┌────────

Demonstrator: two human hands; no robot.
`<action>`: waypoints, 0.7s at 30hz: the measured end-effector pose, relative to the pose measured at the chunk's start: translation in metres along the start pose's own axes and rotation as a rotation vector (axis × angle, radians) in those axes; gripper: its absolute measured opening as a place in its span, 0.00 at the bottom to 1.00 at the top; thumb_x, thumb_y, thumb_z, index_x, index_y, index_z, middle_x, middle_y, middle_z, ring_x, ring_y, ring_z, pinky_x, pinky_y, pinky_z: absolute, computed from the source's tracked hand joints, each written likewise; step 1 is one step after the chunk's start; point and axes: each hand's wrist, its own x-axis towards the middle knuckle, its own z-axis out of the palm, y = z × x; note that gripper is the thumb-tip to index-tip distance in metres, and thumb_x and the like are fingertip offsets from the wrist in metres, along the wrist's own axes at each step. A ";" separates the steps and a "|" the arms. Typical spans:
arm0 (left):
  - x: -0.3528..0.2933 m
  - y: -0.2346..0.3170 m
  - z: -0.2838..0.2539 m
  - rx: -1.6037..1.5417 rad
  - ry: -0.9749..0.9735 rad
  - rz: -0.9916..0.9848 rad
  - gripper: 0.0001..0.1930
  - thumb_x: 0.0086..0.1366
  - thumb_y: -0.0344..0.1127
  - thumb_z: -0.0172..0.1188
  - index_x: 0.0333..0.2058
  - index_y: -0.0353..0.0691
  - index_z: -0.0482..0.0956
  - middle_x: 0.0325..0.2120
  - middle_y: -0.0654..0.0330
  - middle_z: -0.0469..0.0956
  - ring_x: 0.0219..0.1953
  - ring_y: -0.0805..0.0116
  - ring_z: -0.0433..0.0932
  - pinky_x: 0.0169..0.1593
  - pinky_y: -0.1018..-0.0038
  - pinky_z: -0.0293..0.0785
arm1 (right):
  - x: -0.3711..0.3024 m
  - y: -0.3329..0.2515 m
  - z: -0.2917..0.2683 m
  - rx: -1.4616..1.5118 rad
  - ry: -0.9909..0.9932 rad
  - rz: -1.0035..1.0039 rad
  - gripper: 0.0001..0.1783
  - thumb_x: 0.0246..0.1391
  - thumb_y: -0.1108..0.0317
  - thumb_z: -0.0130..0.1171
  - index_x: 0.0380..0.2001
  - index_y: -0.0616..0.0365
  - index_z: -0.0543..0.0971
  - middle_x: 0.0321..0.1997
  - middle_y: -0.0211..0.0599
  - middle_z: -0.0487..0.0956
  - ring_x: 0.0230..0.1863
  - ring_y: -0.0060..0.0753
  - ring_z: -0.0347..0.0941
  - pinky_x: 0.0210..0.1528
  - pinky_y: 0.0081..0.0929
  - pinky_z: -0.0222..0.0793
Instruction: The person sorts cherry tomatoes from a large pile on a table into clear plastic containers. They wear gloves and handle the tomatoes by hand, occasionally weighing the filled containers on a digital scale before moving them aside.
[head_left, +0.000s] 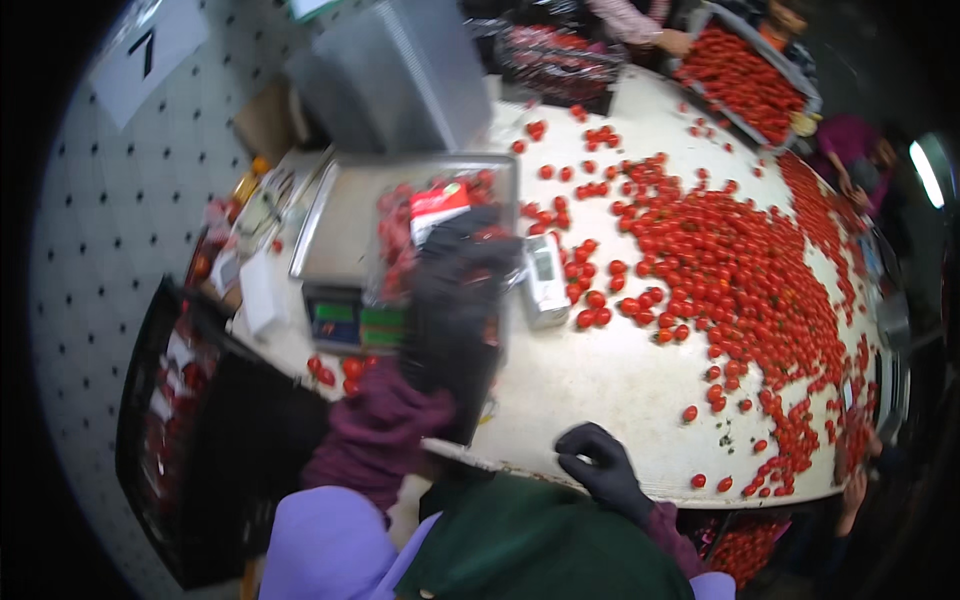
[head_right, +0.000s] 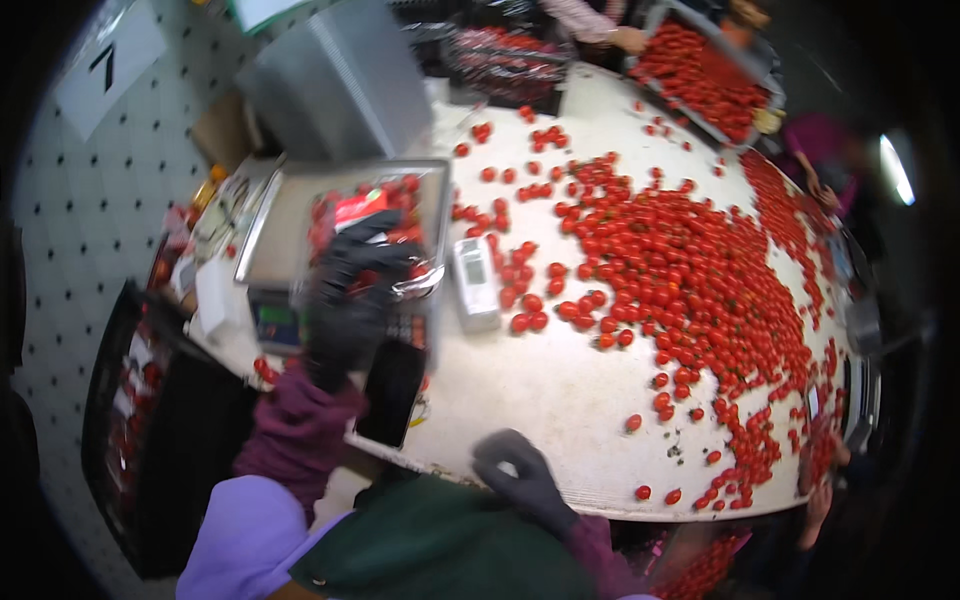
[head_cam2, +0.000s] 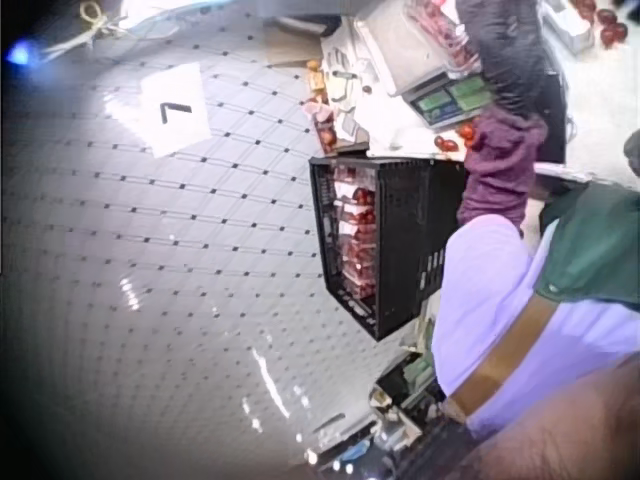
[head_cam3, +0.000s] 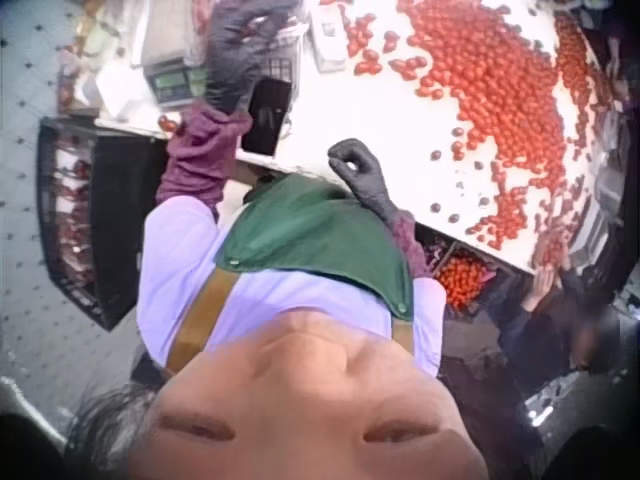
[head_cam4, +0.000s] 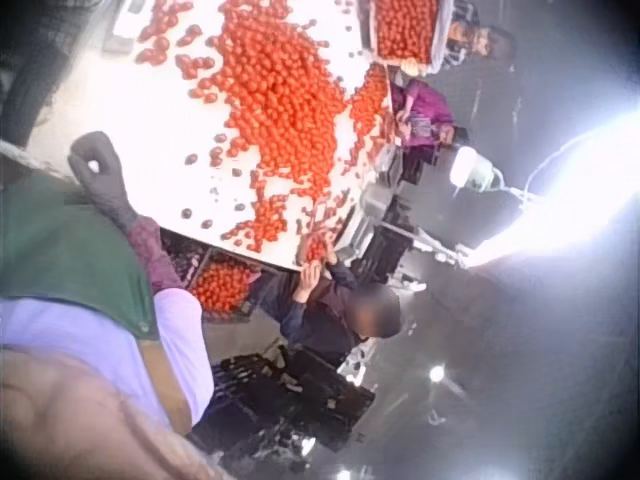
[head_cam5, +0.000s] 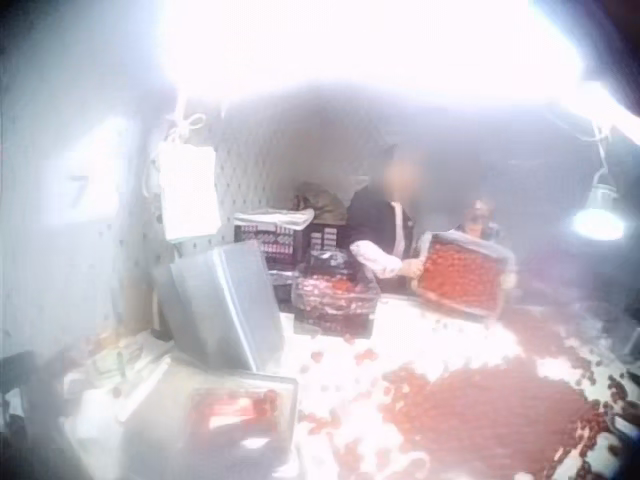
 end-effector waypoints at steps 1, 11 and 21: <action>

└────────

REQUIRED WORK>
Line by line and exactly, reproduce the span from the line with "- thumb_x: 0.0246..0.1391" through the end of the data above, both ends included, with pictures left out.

REPLY>
  - thumb_x: 0.0246..0.1391
  - thumb_y: -0.1108..0.0317
  - thumb_z: -0.0130..0.1171
  - index_x: 0.0380..0.2001
  - index_y: -0.0616..0.0365
  - index_z: -0.0543..0.0971
  - middle_x: 0.0321..0.1997
  - middle_y: -0.0211..0.0599
  - middle_z: -0.0487..0.0956
  - ring_x: 0.0230..0.1863
  - ring_y: -0.0060..0.0753
  - ring_z: -0.0347..0.0941
  - pinky_x: 0.0210..0.1528
  - pinky_y: 0.0081..0.0929
  - pinky_z: -0.0222..0.0793
Instruction: The person sorts cherry tomatoes from a large pile on a table into clear plastic containers. They wear gloves and handle the tomatoes by hand, occasionally weighing the filled containers on a digital scale before moving them aside.
[head_left, +0.000s] 
[head_right, +0.000s] 
[head_cam2, +0.000s] 
[head_cam3, +0.000s] 
[head_cam4, +0.000s] 
[head_cam5, +0.000s] 
 end-effector waypoints at steps 1, 11 and 21: <action>

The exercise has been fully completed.